▸ **Your assignment**
Going through the data below, please show each line containing the string "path".
BEGIN Given entries
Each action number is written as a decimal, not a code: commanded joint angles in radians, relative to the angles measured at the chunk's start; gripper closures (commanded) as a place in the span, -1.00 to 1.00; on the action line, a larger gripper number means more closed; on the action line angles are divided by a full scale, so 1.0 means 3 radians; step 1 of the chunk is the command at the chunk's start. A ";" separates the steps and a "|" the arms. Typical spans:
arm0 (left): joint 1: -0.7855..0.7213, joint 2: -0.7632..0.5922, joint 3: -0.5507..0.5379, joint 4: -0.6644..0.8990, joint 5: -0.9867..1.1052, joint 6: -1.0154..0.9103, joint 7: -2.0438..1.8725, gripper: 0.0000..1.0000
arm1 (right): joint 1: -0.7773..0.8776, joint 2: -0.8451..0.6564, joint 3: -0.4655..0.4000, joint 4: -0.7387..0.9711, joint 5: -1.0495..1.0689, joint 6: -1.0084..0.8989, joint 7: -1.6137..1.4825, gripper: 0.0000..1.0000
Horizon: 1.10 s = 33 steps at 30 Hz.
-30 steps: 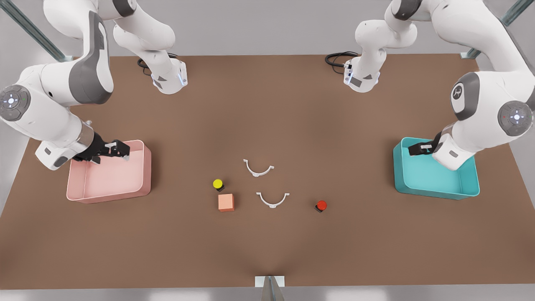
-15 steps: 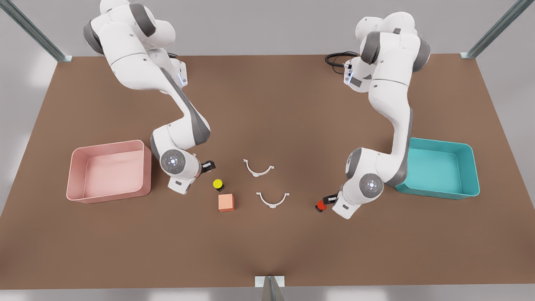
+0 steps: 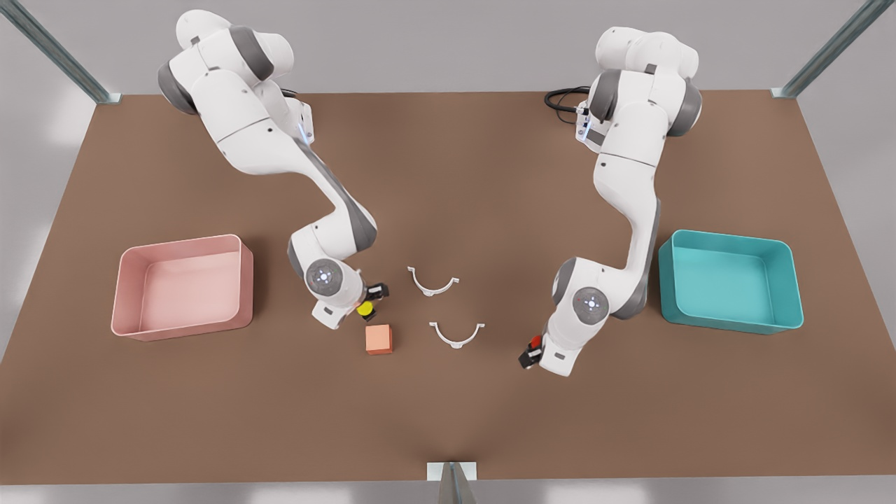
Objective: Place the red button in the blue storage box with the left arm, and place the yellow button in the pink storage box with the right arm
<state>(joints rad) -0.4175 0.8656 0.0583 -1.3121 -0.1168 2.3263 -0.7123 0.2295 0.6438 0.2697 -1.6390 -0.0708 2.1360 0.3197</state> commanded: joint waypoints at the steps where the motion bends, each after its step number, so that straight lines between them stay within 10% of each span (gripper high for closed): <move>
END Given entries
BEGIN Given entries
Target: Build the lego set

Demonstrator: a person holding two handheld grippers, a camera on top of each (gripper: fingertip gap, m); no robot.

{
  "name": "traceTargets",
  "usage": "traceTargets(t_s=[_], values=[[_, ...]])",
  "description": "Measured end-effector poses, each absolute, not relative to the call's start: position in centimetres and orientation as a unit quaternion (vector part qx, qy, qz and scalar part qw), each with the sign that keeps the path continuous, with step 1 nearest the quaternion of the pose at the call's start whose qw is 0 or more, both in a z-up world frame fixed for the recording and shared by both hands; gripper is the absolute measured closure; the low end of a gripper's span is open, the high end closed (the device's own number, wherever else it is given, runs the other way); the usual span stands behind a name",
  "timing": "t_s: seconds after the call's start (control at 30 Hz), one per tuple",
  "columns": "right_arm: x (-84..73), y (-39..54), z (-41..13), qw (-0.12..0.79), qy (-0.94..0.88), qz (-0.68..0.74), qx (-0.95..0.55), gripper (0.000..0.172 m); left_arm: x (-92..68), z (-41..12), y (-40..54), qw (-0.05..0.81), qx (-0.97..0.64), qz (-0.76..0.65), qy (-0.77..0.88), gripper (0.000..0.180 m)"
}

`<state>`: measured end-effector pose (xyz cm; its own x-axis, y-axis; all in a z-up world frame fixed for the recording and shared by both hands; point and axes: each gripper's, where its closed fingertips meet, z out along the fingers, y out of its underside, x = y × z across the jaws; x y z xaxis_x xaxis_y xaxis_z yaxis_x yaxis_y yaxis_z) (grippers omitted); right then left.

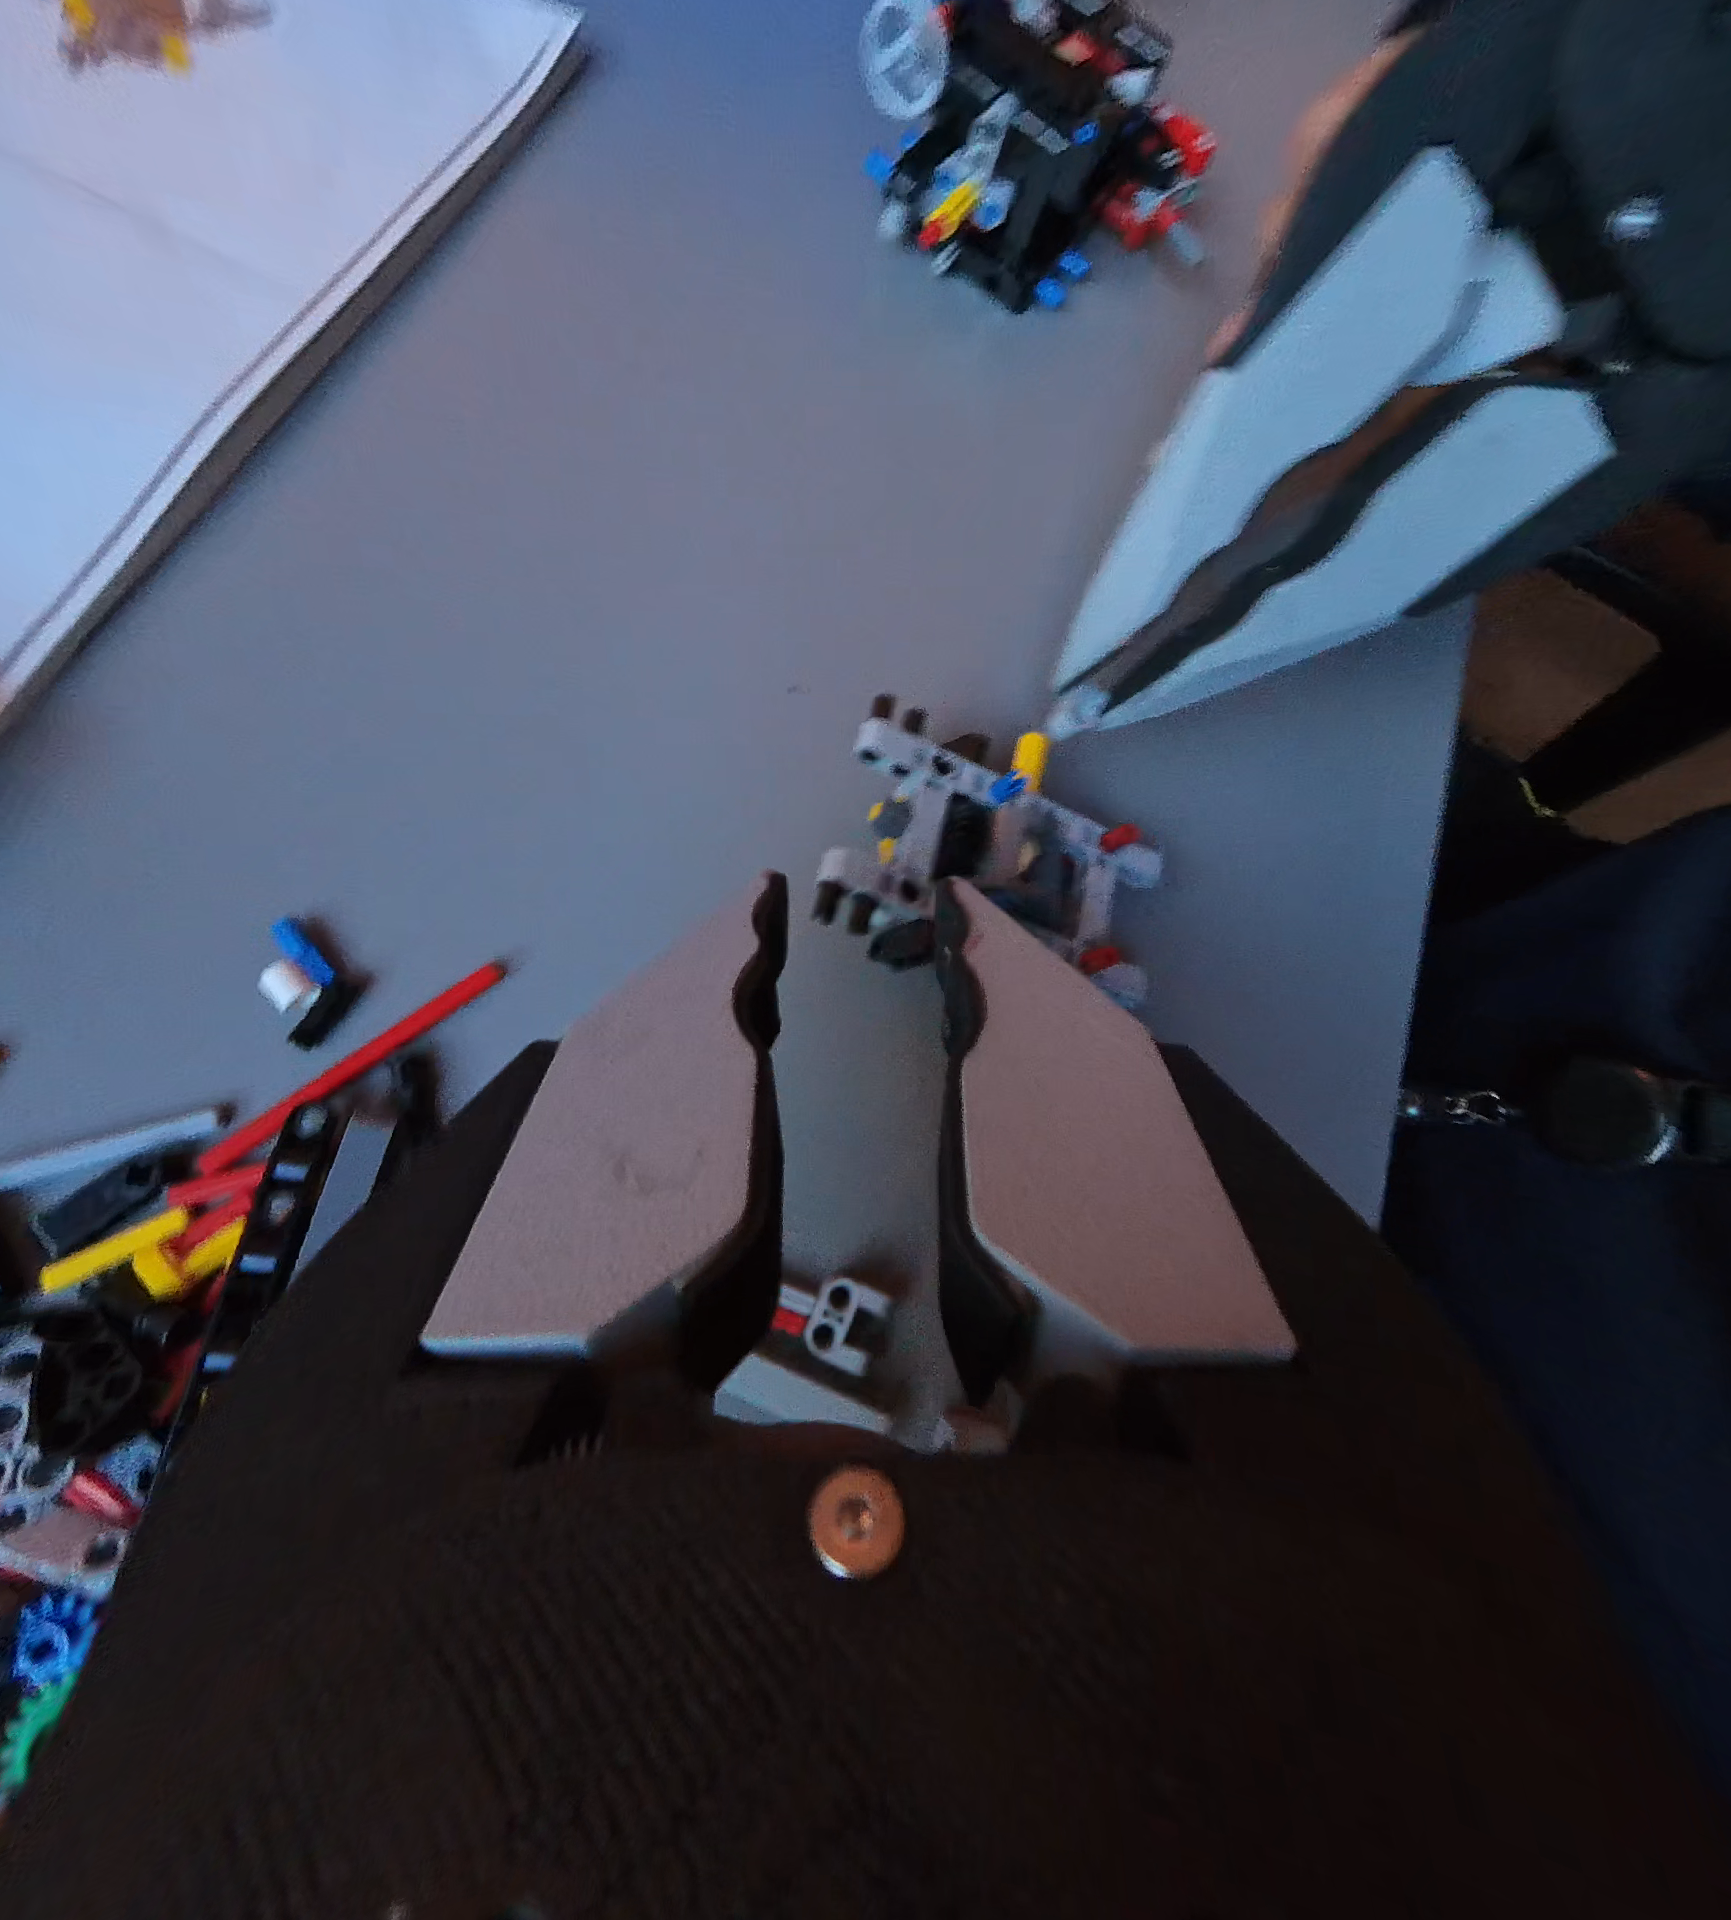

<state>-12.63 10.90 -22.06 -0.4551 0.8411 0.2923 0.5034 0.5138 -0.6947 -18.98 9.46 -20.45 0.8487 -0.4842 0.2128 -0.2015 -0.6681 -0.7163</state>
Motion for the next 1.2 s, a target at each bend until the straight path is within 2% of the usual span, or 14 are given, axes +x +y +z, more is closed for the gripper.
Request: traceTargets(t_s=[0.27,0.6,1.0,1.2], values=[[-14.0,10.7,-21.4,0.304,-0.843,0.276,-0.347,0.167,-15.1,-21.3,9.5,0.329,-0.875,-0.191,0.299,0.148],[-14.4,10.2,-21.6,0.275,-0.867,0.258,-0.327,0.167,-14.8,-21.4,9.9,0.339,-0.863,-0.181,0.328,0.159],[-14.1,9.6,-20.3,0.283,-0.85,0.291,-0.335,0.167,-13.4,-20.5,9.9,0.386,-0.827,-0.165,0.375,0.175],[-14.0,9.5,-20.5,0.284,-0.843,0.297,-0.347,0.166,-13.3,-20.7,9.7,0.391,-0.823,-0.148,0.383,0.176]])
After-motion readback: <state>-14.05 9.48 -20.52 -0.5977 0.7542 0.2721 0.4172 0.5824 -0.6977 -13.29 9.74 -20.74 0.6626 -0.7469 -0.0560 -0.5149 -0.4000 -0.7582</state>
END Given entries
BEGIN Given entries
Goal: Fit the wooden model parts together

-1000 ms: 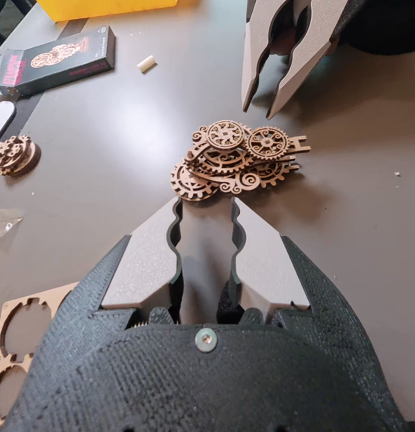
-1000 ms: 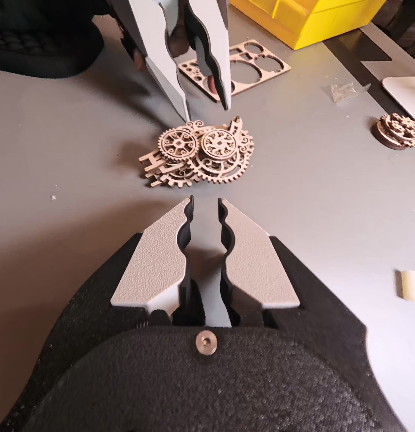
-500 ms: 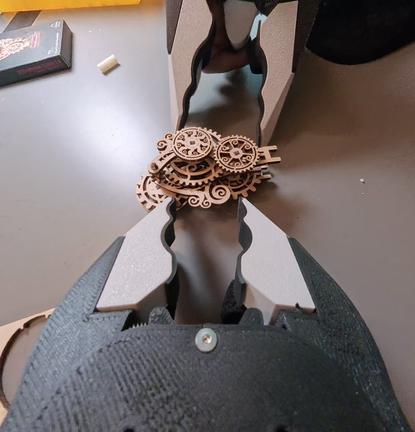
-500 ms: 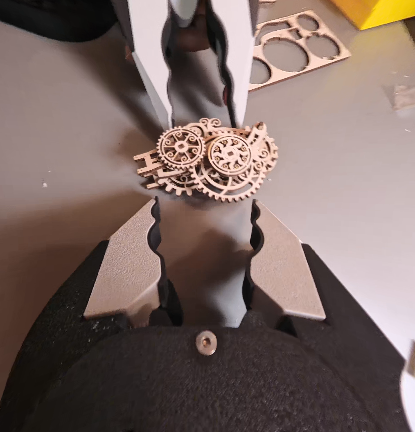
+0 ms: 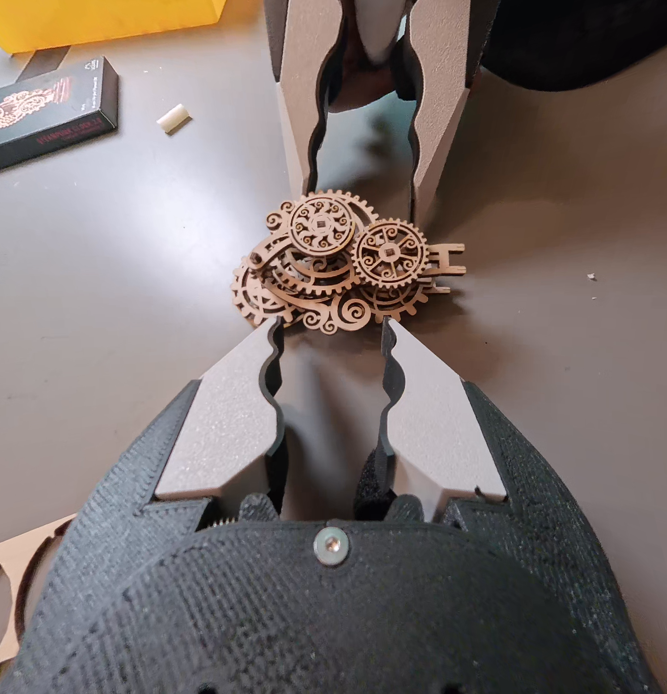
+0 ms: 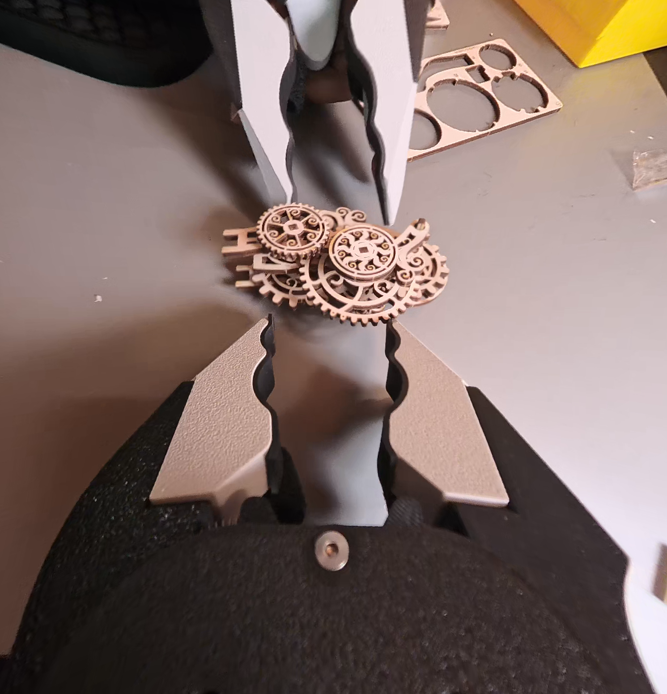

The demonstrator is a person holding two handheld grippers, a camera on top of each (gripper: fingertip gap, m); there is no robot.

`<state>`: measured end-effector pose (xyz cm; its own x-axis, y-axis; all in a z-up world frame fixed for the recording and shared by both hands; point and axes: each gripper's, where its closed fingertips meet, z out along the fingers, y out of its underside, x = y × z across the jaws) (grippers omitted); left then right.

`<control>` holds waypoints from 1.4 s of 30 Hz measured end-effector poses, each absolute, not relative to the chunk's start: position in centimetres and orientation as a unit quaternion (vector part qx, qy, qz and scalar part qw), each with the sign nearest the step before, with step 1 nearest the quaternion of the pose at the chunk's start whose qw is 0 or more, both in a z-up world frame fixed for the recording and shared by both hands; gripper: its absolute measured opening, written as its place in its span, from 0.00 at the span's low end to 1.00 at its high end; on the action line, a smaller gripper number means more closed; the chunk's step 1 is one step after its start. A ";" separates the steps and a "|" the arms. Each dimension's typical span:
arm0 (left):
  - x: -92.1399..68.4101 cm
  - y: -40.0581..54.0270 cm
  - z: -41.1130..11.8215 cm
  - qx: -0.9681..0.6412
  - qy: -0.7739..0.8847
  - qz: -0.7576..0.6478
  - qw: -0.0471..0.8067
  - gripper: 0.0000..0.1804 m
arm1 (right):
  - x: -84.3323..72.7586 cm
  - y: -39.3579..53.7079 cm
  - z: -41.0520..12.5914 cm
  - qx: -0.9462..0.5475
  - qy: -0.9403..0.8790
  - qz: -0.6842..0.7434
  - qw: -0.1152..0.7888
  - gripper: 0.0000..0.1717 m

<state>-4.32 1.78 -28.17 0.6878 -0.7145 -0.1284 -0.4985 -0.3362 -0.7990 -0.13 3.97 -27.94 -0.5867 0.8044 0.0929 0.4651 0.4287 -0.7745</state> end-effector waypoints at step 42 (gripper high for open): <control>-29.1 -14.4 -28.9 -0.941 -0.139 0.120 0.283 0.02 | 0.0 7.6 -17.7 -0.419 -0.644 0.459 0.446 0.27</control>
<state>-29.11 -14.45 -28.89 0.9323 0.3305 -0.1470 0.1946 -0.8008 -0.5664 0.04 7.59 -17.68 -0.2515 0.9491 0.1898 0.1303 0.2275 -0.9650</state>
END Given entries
▸ **Answer box**
  "description": "Measured end-effector poses, each absolute, not relative to the call's start: position in centimetres and orientation as a unit quaternion (vector part qx, qy, qz and scalar part qw), each with the sign that keeps the path continuous, with step 1 nearest the quaternion of the pose at the call's start whose qw is 0 or more, both in a z-up world frame fixed for the recording and shared by both hands; gripper is the absolute measured closure; the low end of a gripper's span is open, the high end closed (the device's own number, wherever else it is given, runs the other way); the usual span stands behind a name",
Motion for the next 1.2 s, a target at each bend until the straight path is within 2% of the usual span, or 14 are given, axes +x +y +z, more is closed for the gripper.

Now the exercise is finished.